Saved data entries
+ + + + + + +

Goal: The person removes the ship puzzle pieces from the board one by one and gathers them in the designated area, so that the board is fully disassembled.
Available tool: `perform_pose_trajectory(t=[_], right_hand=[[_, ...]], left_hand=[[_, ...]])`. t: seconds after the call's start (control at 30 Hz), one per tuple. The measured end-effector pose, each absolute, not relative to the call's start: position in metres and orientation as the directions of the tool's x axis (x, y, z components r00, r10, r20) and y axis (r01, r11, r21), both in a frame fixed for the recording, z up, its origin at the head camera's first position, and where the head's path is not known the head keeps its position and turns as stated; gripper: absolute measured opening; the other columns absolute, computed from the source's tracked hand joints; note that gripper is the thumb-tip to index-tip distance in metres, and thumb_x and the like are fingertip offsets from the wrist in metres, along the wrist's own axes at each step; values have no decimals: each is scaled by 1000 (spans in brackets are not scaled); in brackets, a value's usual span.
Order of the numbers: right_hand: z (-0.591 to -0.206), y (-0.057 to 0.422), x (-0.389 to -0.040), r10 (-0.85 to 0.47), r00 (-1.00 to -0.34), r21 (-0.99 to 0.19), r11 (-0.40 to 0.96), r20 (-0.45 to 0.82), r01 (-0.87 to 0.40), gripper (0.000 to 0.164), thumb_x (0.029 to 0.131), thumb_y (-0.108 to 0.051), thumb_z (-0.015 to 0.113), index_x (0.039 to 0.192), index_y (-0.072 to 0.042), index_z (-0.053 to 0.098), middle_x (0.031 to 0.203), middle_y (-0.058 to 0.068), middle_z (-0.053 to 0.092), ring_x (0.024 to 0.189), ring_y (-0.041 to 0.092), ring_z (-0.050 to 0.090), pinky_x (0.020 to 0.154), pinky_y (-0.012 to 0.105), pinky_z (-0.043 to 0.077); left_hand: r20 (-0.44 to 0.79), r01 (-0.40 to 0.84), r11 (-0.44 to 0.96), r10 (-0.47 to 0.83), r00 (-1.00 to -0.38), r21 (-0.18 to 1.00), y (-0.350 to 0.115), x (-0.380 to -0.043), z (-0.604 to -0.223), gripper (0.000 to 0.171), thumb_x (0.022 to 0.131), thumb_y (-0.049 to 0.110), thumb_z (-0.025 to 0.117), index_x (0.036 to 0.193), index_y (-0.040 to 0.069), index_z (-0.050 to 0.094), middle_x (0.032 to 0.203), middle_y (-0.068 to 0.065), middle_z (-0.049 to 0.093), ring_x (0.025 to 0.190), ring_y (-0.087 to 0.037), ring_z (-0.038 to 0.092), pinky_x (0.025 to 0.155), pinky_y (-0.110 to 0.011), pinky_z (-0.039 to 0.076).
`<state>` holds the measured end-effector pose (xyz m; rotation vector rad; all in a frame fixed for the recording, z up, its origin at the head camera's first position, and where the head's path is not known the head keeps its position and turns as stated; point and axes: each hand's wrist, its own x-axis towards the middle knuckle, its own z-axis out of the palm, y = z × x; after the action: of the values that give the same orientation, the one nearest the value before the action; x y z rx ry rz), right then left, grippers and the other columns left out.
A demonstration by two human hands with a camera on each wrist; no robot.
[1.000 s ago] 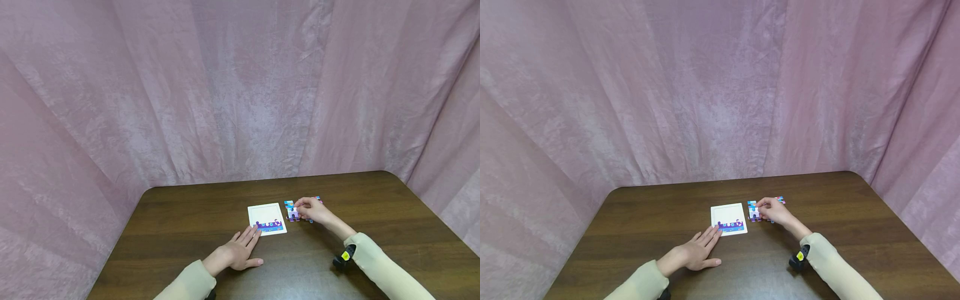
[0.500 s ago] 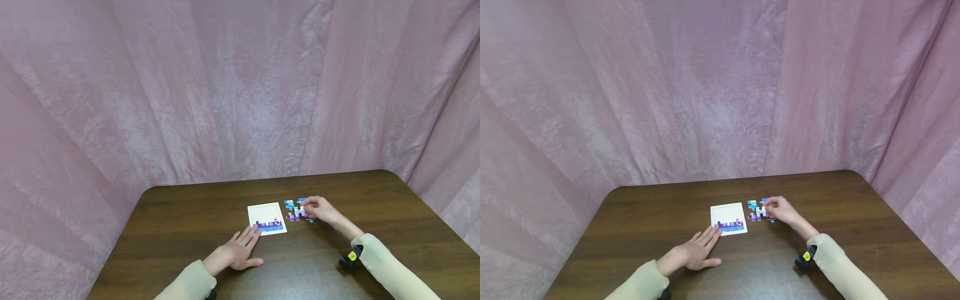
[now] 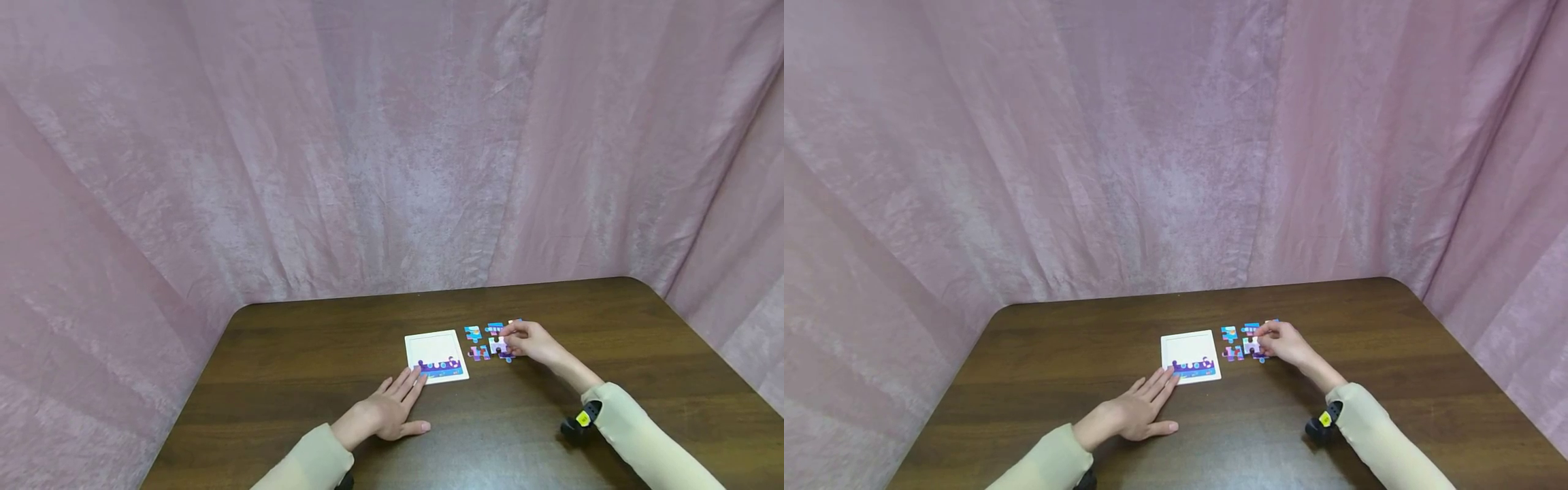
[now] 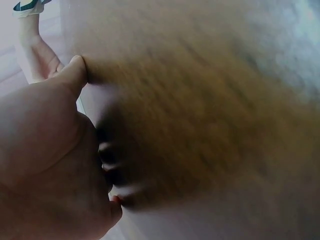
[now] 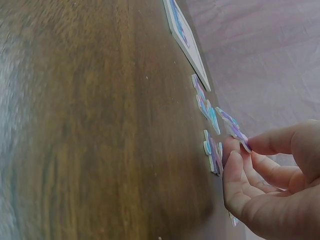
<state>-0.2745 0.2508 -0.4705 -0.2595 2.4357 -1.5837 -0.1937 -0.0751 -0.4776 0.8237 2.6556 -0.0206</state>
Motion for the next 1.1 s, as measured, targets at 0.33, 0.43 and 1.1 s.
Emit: perform_pose_trajectory(t=[0.33,0.43,1.1], right_hand=[[-467,260,-272,-244,-964,-909,417,-110,-1,26,96,-6,54,113,14,56,84,2,66,75,8,60,68,22,54],[-466,262,-271,-243,-964,-904,427,-107,-7,26,96,-6,53,112,15,55,84,2,65,75,8,59,67,22,54],[-468,280,-265,-218,-972,-892,452,-92,-17,27,96,-4,52,113,17,54,84,6,66,74,9,60,65,23,54]], left_hand=[[-356,544,837,523,-774,47,-73,-188,-465,85,94,66,37,157,17,8,165,0,2,152,-17,6,121,-40,20],[-358,545,837,523,-774,44,-72,-187,-461,85,94,65,38,157,17,9,165,-1,3,152,-17,7,121,-41,21],[-312,561,824,556,-770,81,-78,-198,-493,85,94,67,34,157,19,4,165,1,-2,152,-17,2,121,-43,18]])
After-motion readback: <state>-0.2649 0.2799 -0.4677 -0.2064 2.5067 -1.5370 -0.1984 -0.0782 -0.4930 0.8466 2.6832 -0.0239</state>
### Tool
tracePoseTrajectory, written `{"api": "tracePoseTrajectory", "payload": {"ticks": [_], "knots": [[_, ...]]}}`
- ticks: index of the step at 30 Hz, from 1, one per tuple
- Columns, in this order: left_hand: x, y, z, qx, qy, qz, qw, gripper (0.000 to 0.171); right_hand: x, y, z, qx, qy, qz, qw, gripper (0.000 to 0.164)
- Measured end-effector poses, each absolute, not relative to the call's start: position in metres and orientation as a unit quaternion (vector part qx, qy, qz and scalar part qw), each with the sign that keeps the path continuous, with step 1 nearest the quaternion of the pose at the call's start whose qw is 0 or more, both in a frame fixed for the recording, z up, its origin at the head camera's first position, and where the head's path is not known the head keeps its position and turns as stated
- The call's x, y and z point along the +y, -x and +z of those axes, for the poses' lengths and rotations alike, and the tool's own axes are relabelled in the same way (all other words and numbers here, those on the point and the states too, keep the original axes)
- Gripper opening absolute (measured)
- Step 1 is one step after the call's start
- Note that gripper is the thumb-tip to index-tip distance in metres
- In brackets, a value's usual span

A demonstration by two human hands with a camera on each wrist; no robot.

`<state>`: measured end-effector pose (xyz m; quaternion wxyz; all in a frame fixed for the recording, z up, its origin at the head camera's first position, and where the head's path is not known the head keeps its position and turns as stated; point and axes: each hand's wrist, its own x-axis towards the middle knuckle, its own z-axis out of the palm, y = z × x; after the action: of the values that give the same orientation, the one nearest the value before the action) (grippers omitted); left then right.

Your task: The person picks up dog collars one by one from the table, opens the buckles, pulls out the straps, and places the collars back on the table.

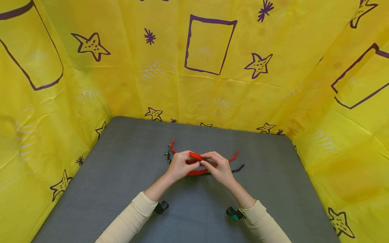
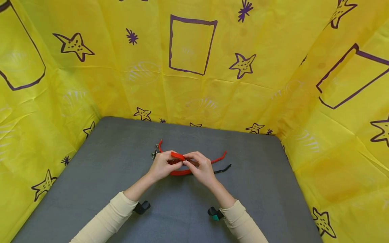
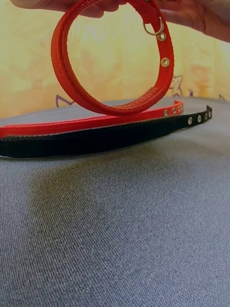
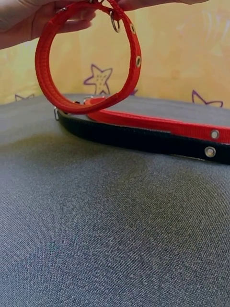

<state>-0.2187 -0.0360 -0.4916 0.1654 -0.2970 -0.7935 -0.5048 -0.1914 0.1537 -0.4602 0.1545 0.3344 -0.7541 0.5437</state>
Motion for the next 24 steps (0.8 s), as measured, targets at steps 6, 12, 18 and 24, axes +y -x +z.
{"api": "tracePoseTrajectory", "payload": {"ticks": [6, 12, 18, 24], "knots": [[-0.036, 0.217, -0.491, -0.789, 0.297, -0.511, 0.167, 0.012, 0.153, 0.19, -0.459, -0.757, -0.323, 0.55, 0.143, 0.021], [-0.036, 0.217, -0.492, -0.787, 0.296, -0.514, 0.169, 0.012, 0.153, 0.189, -0.459, -0.758, -0.318, 0.553, 0.138, 0.021], [-0.036, 0.218, -0.493, -0.786, 0.294, -0.518, 0.164, 0.01, 0.154, 0.192, -0.466, -0.752, -0.317, 0.562, 0.137, 0.022], [-0.036, 0.217, -0.493, -0.787, 0.29, -0.52, 0.165, 0.01, 0.158, 0.203, -0.488, -0.749, -0.303, 0.576, 0.123, 0.024]]}}
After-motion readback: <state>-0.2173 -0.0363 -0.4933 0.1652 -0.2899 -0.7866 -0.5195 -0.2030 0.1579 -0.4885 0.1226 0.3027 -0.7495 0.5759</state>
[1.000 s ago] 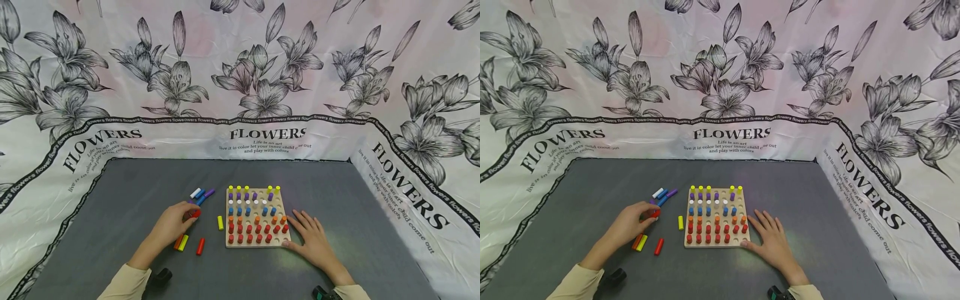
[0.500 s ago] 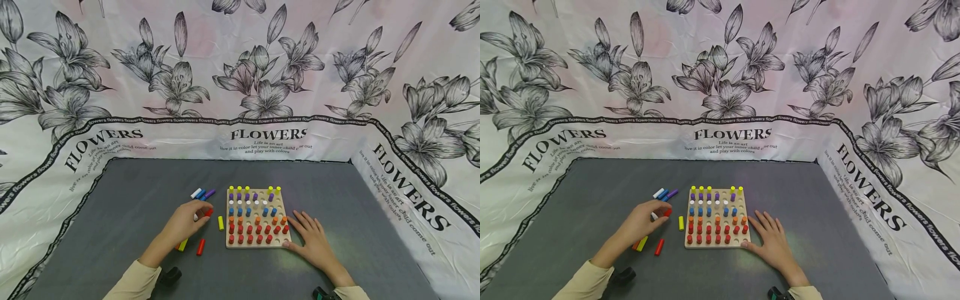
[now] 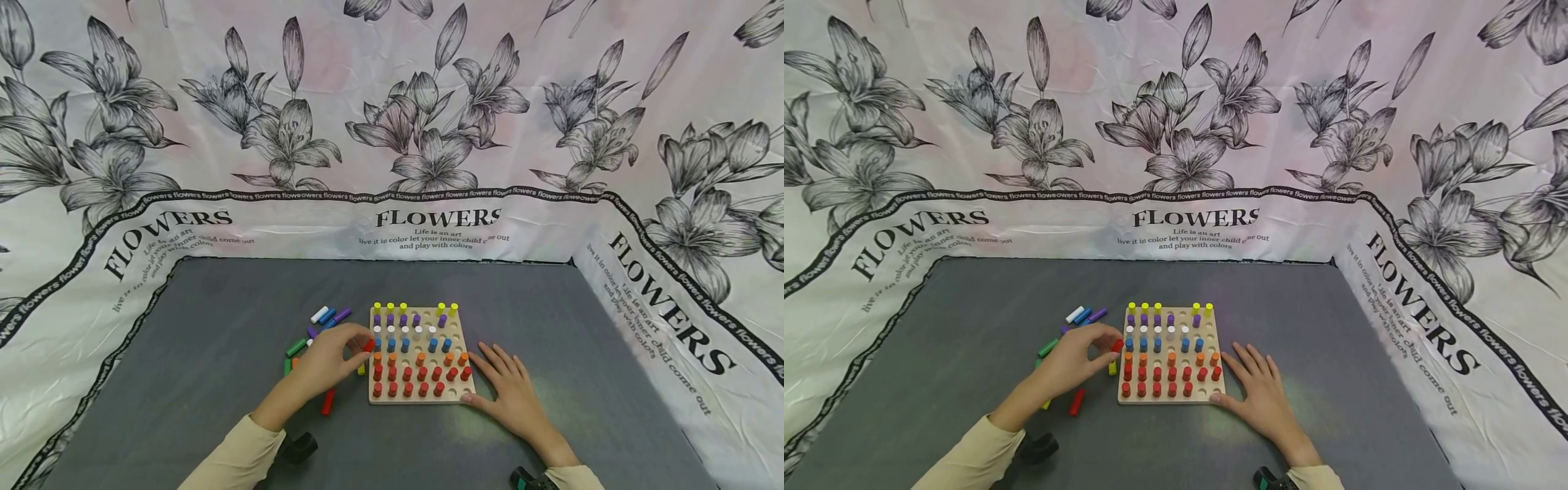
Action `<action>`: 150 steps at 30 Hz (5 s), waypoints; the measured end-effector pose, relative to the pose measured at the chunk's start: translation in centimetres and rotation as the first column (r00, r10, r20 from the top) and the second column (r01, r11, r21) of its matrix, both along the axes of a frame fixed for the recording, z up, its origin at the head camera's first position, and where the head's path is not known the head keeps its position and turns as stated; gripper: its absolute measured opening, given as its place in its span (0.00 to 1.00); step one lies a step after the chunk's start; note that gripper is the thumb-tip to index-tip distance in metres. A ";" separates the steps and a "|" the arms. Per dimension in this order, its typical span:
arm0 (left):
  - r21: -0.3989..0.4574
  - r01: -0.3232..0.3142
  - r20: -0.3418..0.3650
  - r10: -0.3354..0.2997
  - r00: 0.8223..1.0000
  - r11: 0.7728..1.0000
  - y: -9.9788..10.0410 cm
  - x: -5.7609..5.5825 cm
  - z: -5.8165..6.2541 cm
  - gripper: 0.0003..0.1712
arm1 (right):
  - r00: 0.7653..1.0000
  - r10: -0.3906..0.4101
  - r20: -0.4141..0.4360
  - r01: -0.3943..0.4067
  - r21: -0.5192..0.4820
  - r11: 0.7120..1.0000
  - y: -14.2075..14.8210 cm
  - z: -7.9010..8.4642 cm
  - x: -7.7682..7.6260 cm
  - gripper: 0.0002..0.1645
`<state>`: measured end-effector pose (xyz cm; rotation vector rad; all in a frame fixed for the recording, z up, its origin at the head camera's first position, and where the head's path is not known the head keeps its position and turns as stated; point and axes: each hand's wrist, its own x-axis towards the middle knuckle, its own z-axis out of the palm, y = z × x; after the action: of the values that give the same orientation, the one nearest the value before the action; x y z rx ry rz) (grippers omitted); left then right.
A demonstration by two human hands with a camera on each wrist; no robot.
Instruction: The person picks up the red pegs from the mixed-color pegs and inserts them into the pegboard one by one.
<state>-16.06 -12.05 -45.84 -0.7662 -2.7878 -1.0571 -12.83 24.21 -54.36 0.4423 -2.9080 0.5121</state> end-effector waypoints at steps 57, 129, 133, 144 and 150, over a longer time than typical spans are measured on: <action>-0.084 0.369 0.008 -0.369 0.929 0.926 12.4 0.4 0.1 0.10 | 1.000 0.017 -0.002 -0.017 -0.026 1.000 0.1 0.2 0.0 0.47; -0.310 0.248 -0.082 -0.286 0.955 0.918 13.7 0.7 -2.1 0.11 | 1.000 0.008 -0.007 -0.008 -0.011 1.000 0.0 0.2 -0.1 0.48; -0.271 0.246 -0.063 -0.272 0.960 0.931 13.6 0.8 -1.7 0.12 | 1.000 0.007 -0.003 -0.007 -0.010 1.000 0.1 0.1 0.0 0.48; -0.117 0.157 -0.057 -0.165 0.985 0.981 10.3 1.1 0.7 0.12 | 1.000 0.011 -0.003 -0.011 -0.017 1.000 0.1 0.1 -0.1 0.48; -0.006 0.101 -0.015 -0.101 0.995 0.995 7.0 1.6 1.3 0.11 | 1.000 0.000 0.010 0.000 -0.004 1.000 0.2 0.0 -0.1 0.49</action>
<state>-14.42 -5.09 -44.52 -0.9205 -2.7669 -1.0549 -12.93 24.38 -54.37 0.4405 -2.9158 0.5209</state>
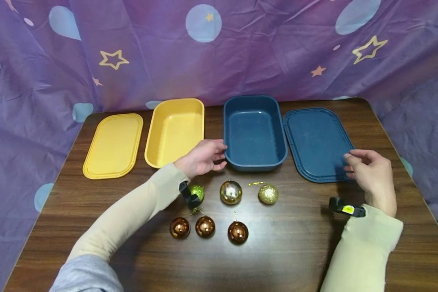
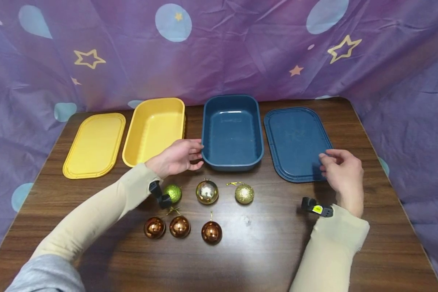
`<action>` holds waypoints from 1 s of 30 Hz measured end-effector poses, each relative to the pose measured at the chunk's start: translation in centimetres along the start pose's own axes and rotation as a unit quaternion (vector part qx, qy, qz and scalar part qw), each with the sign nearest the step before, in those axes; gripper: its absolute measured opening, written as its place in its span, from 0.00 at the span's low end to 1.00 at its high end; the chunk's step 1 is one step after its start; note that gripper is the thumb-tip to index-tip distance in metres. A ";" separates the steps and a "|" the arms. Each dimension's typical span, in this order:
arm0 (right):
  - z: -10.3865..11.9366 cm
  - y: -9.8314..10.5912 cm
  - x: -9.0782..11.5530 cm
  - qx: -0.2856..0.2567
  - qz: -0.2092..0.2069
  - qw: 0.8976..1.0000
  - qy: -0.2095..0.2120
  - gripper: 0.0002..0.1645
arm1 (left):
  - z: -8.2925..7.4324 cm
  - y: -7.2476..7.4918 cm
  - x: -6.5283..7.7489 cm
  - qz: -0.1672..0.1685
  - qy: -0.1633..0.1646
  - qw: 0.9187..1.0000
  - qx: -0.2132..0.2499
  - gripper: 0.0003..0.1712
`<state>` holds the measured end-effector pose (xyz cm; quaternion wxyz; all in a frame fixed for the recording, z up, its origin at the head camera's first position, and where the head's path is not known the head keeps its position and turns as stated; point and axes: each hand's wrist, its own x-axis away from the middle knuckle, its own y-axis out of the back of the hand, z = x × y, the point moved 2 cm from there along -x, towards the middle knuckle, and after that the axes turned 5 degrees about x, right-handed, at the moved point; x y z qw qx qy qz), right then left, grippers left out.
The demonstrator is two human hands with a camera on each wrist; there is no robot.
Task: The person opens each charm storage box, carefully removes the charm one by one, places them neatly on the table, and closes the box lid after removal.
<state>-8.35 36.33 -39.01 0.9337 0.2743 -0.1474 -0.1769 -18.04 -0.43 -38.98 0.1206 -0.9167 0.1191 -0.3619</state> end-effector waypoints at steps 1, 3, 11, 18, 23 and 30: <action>-0.4 0.3 0.0 0.004 -0.001 1.000 -0.017 0.11 | 0.0 0.0 0.0 0.000 0.001 1.000 0.003 0.24; -1.1 0.7 -0.1 0.018 -0.001 0.999 -0.049 0.21 | 0.0 0.0 -0.1 -0.003 0.002 1.000 0.009 0.22; -2.8 1.7 -0.2 0.115 0.024 0.987 -0.110 0.41 | 0.1 0.0 -0.5 -0.003 0.004 1.000 0.025 0.23; -2.8 1.8 0.0 0.199 0.058 0.972 -0.111 0.41 | 0.1 -0.1 -0.8 -0.003 0.007 1.000 0.027 0.23; -2.6 1.7 0.2 0.236 0.058 0.965 -0.098 0.39 | 0.1 -0.1 -0.8 0.000 0.008 1.000 0.023 0.23; -2.7 1.5 0.1 0.246 0.061 0.962 -0.102 0.37 | 0.1 -0.2 -0.8 0.002 0.012 1.000 0.022 0.23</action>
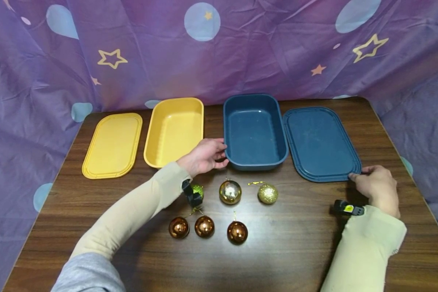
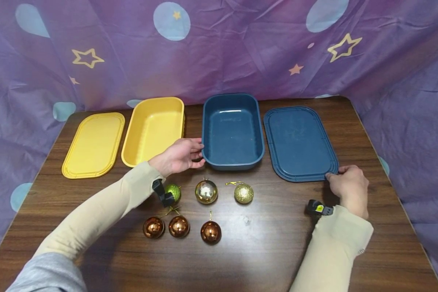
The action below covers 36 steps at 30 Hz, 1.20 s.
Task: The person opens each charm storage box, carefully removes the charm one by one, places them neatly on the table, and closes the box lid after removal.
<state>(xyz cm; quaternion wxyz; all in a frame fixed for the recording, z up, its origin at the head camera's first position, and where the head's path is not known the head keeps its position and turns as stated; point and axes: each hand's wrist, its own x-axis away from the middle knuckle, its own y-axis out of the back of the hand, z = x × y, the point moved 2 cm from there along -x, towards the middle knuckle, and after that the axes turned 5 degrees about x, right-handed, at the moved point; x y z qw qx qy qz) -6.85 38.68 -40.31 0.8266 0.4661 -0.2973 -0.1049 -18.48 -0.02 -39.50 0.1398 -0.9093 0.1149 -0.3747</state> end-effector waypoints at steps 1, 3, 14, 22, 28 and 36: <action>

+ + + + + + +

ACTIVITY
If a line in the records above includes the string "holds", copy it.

THE ANSWER
`<state>` holds the measured end-effector pose (xyz m; rotation vector rad; all in a frame fixed for the recording, z up, its origin at the head camera's first position, and where the head's path is not known the head keeps its position and turns as stated; point and axes: each hand's wrist, its own x-axis towards the middle knuckle, its own z-axis out of the palm, y = z × x; after the action: of the values that give the same orientation, the one nearest the value before the action; x y z rx ry rz), right then left, grippers and the other columns left out.
`<action>` holds waypoints from 1 s of 30 Hz measured end-effector poses, each relative to the pose measured at the chunk's start: translation in centimetres along the start pose's own axes and rotation as a unit quaternion (vector part qx, qy, qz and scalar part qw), each with the sign nearest the step before, in those axes; gripper: its absolute measured opening, written as its place in its span, from 0.00 at the span's low end to 1.00 at its high end; the chunk's step 1 is one step after its start; note that gripper is the thumb-tip to index-tip distance in metres. A ";" separates the steps and a "|" the arms. Each dimension's typical span, in this order:
`<state>` holds the measured end-effector pose (xyz cm; quaternion wxyz; all in a frame fixed for the recording, z up, its origin at the head camera's first position, and where the head's path is not known the head keeps its position and turns as stated; point and axes: each hand's wrist, its own x-axis away from the middle knuckle, its own y-axis out of the back of the hand, z = x × y, the point moved 2 cm from there along -x, towards the middle knuckle, and after that the axes turned 5 degrees about x, right-handed, at the moved point; x y z qw qx qy qz), right then left, grippers left out.

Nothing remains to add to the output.